It is more of an internal definition, in order to free oneself from any external stamps. In general, the term “metadesign” refers to interdisciplinarity, that is, creativity without any definitions. Although there is one definition that is important to me, and that is form. I tried myself in different areas and continue to experiment. I would not even list them all, it would take a lot of time. But I came to the conclusion that I have always been interested in form, in all its angles and manifestations. So for me metadesign specializes in the design of form wherever it can be present. And everything has it in the material world. This is where the interdisciplinarity of the term comes in. I could make up any form and know much more about them than many others, if only because I am a sculptor by training. Sculptors have their own terminology, which is unknown even to many art historians. Serious sculptors have a lot of plastic and spatial problems. That’s why in their vocabulary you can hear phrases like “form should work in space”, “keep space”, “find a sculpture by mass”, “pulsating form”, “dense form”, “tight form”, “inverted or extroverted”, “statics or dynamics”, “form and anti-form”, “conjugation of forms” and so on. These are all unified, basic definitions that have nothing to do with genre, style, or taste. This is the inner kitchen, the condition for sculpture to become sculptural. That’s why not every art object can be called a sculpture, and not every sculpture can be called a sculpture either. This is not taught anywhere; it is a separate fundamental science. Now, imagine most of the objects around you. How many people ask these questions when creating them?  In most cases, their form is of no interest or value. But when you catch a glimpse of one beautiful shape out of a thousand objects, you can rest assured that it is no accident, it was worked on by a person who thinks about it.

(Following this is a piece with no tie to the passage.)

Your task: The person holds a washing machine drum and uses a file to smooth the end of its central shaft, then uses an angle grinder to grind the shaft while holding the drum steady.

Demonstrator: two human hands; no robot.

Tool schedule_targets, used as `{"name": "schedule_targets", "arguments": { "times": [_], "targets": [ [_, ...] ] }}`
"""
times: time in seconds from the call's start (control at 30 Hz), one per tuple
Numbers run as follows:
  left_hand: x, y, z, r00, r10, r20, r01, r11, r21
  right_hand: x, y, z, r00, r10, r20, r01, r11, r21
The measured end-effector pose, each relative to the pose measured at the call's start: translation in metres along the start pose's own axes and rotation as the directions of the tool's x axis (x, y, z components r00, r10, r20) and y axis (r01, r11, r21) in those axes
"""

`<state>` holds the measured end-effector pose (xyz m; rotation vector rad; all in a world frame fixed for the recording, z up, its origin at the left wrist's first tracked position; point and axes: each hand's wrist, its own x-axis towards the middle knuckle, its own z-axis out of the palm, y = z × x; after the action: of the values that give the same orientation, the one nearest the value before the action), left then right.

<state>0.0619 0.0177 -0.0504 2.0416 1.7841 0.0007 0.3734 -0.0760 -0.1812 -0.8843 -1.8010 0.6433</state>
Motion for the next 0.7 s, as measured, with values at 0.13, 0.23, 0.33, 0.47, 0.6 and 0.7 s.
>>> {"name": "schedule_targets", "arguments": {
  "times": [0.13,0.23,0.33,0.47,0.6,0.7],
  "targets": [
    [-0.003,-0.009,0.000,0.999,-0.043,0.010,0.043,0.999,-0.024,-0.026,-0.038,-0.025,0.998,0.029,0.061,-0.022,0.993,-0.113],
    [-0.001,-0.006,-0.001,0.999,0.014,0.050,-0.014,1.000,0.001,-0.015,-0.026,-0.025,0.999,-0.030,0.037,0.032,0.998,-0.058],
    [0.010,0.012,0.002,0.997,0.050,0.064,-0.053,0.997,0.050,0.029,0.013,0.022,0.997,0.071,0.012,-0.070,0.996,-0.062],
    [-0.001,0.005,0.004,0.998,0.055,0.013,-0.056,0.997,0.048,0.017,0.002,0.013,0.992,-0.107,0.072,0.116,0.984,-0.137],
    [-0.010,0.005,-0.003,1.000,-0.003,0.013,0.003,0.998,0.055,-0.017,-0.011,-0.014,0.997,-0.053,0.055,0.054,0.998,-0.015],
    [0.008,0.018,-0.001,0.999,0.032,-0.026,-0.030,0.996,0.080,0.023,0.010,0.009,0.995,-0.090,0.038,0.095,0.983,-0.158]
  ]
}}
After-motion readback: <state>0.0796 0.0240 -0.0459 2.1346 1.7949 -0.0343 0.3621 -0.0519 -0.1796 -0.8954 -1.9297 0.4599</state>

I myself am constantly studying form and seeing it everywhere. I see it from the outside, from the inside, in sections, I see how it changes when I change the angle or the light. It is a kind of parallel and permanent process.

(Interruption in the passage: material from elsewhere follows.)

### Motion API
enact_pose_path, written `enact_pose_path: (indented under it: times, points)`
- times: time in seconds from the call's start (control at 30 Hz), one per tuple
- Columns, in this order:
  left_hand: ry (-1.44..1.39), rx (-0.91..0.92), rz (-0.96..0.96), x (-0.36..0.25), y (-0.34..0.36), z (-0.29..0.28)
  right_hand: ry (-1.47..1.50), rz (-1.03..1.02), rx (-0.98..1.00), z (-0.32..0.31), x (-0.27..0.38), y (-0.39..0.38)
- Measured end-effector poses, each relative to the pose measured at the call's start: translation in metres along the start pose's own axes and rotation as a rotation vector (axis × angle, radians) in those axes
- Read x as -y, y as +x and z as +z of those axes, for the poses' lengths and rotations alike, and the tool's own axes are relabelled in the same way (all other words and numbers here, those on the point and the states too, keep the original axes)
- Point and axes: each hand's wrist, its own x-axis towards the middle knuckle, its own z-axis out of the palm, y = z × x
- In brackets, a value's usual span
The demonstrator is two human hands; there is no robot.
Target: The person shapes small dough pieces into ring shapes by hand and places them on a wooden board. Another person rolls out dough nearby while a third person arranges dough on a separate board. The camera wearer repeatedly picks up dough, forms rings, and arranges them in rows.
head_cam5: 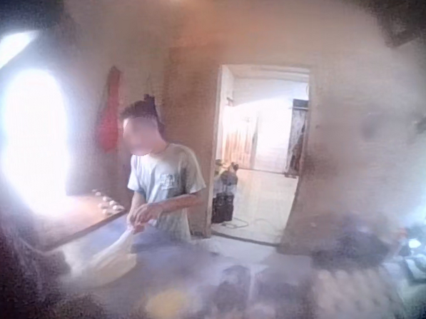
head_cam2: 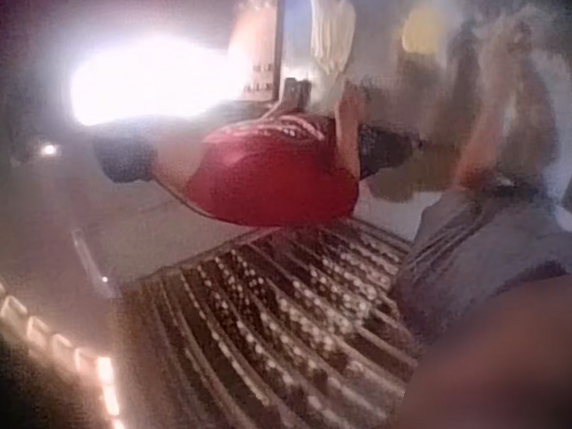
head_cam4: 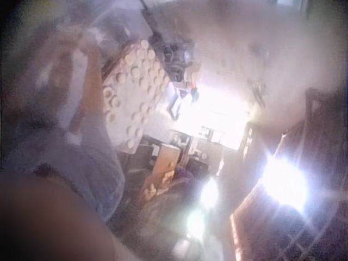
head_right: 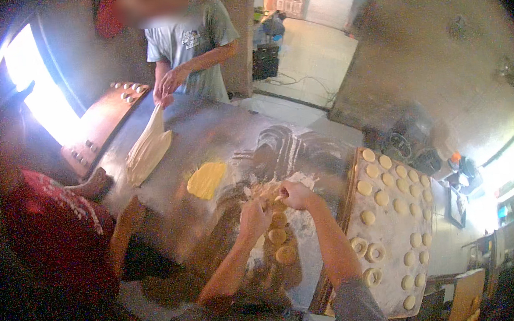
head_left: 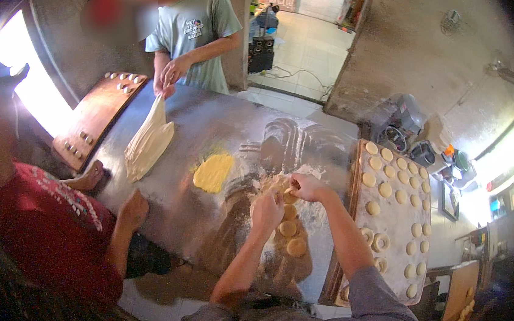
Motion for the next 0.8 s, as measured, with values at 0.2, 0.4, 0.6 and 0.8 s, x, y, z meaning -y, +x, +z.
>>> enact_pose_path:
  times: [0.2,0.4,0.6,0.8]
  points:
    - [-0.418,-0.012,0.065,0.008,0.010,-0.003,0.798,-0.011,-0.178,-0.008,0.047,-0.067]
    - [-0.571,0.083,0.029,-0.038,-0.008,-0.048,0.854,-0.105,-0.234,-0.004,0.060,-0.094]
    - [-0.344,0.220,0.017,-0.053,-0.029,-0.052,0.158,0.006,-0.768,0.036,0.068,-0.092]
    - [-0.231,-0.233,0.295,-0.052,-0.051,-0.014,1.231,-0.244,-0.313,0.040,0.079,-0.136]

So when I work as a metadesigner, I can compose absolutely any form, a house or a car, or a cookie or a new person, it makes no difference to me.

There is another very important, and perhaps the main, conceptual component inherent in this term – it is the philosophy of the object. Every thing, every form can have an inner content, its meaning, or functionality, elevated to philosophy.

Every thing interacts with man visually, tactilely, energetically. We live in the world of space form, and every minute, every moment we arrive in it, and read it with our eyes. There are sharp corners, enveloping or tightening spaces, planes of walls, verticals, horizontals, countless things. We don’t realize it, but it all works on us. And this is all metadesign for me as well.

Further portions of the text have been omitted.